#### [What is required]
Begin at the line below that has "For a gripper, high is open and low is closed". Stop after the line that has "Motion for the", repeating each line exactly and leaving out the pictures.

--------------------

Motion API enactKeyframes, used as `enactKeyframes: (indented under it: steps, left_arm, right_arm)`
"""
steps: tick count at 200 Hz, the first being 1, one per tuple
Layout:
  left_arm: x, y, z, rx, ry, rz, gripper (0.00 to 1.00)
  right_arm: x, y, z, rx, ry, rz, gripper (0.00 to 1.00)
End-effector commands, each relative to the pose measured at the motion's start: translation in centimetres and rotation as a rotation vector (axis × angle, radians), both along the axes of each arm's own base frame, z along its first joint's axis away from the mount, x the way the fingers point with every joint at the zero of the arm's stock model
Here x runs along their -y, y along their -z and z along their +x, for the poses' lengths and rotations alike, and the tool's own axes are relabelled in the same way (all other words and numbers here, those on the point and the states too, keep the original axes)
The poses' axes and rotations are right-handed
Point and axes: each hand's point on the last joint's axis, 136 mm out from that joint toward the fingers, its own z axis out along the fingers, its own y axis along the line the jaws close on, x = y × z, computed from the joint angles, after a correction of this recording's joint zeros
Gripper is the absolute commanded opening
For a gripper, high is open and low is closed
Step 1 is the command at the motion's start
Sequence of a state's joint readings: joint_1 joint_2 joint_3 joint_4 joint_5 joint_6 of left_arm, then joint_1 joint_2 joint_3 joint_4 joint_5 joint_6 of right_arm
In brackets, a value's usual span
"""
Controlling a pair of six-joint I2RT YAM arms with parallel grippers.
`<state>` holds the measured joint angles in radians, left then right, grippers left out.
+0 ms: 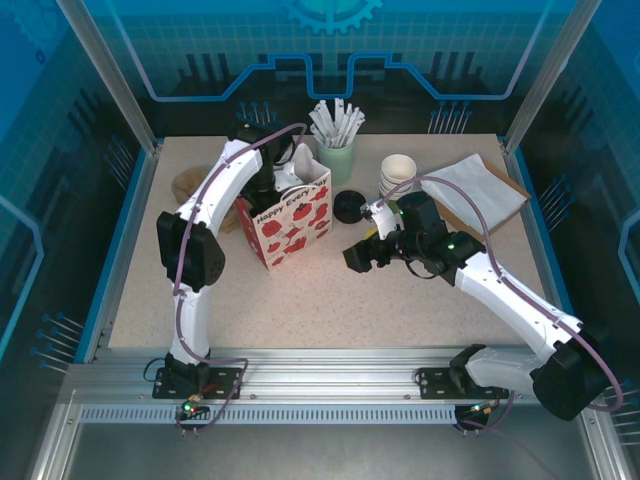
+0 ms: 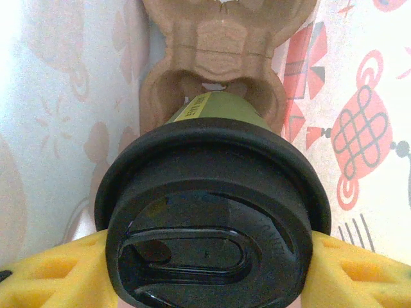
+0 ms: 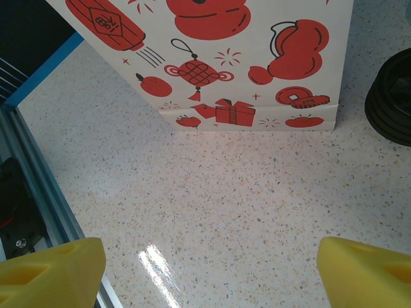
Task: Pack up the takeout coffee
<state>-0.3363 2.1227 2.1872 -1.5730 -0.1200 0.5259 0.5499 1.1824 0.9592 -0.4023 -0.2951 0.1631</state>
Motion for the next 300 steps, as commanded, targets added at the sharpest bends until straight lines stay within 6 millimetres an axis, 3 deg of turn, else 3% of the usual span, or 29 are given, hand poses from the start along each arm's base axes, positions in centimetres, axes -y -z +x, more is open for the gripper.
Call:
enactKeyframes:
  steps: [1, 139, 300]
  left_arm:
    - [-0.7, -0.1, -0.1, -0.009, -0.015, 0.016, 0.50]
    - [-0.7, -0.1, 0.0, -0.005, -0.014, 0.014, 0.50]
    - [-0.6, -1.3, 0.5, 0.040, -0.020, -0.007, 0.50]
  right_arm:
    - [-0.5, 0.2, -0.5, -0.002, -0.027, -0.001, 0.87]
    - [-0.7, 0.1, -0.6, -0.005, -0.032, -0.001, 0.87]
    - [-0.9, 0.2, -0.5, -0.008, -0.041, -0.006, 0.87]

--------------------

#### [Exercise answer]
For a gripper, high is open and low is closed
Step 1 is the command at the motion's start
Sequence of a state's joint readings: joint_1 joint_2 joint_3 joint_4 joint_5 joint_6 of left_arm, then joint_1 joint_2 joint_3 joint_4 joint_5 joint_6 of right_arm
In brackets, a value's usual span
"""
Controlling a pair of six-joint I2RT YAM arms with parallel grippers.
`<state>` holds the measured joint angles in radians, left then right, grippers left out.
+0 ms: 
+0 ms: 
+0 ms: 
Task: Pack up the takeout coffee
<state>-0.3363 2.1227 2.1872 -1.5730 -0.1200 0.5259 0.5499 1.1824 0.9592 -0.4023 -0.2951 0.1631</state>
Motion for the next 300 steps, as commanded, targets added at the sharpest bends until straight lines stay within 6 millimetres an axis, 3 deg of turn, else 3% of the usual span, or 29 are given, hand poses from the start along each arm's base axes, positions in centimetres, axes -y -z +x, more is open for the gripper.

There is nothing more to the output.